Repeat the listing that follows without a single change.
Source material section start
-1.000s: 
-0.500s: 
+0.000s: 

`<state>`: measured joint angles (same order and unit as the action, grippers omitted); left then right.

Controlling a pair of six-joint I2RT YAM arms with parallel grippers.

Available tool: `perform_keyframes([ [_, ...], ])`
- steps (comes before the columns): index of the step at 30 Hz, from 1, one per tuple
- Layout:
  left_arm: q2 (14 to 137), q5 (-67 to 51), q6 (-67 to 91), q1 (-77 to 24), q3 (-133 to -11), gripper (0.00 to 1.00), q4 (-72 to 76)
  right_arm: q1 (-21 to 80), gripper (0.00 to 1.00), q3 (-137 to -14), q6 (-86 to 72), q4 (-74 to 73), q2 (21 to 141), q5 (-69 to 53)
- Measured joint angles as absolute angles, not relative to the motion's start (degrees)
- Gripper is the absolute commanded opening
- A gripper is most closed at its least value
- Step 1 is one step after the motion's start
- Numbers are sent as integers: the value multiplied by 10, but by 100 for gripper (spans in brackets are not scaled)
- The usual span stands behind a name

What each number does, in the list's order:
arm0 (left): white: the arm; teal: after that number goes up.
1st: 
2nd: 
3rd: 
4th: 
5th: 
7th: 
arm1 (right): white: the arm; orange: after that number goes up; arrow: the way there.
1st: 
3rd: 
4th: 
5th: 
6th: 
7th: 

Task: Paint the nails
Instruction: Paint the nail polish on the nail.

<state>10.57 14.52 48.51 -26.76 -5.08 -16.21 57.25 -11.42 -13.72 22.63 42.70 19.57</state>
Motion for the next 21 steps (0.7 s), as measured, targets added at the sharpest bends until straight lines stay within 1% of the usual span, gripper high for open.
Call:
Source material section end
▶ Written solution
-1.000s: 
-0.500s: 
+0.000s: 

`<state>`: measured joint angles (same order and unit as the action, grippers omitted); left then right.

Controlling a pair of six-joint I2RT YAM arms with parallel grippers.

Available tool: `perform_keyframes([ [_, ...], ])`
- steps (comes before the columns): index of the step at 30 Hz, from 1, one per tuple
- Layout:
  left_arm: q2 (14 to 137), q5 (-67 to 51), q6 (-67 to 91), q1 (-77 to 24), q3 (-133 to -11), gripper (0.00 to 1.00), q4 (-72 to 76)
  right_arm: q1 (-21 to 80), gripper (0.00 to 1.00), q3 (-137 to -14), q6 (-86 to 72), q4 (-74 to 73), q2 (21 to 141), q5 (-69 to 53)
- Measured joint angles as absolute angles, not relative to the motion's start (degrees)
- Gripper is the absolute commanded opening
- A gripper is most closed at its least value
- Step 1 is one step after the motion's start
- Numbers are sent as integers: the value multiplied by 10, but by 100 for gripper (spans in brackets are not scaled)
- The usual span stands behind a name

What each number does, in the list's order:
arm0 (left): white: the arm; teal: after that number goes up.
1st: 
2nd: 
3rd: 
4th: 
5th: 
7th: 
arm1 (right): white: the arm; orange: after that number goes up; arrow: the way there.
1st: 
3rd: 
4th: 
5th: 
6th: 
7th: 

Task: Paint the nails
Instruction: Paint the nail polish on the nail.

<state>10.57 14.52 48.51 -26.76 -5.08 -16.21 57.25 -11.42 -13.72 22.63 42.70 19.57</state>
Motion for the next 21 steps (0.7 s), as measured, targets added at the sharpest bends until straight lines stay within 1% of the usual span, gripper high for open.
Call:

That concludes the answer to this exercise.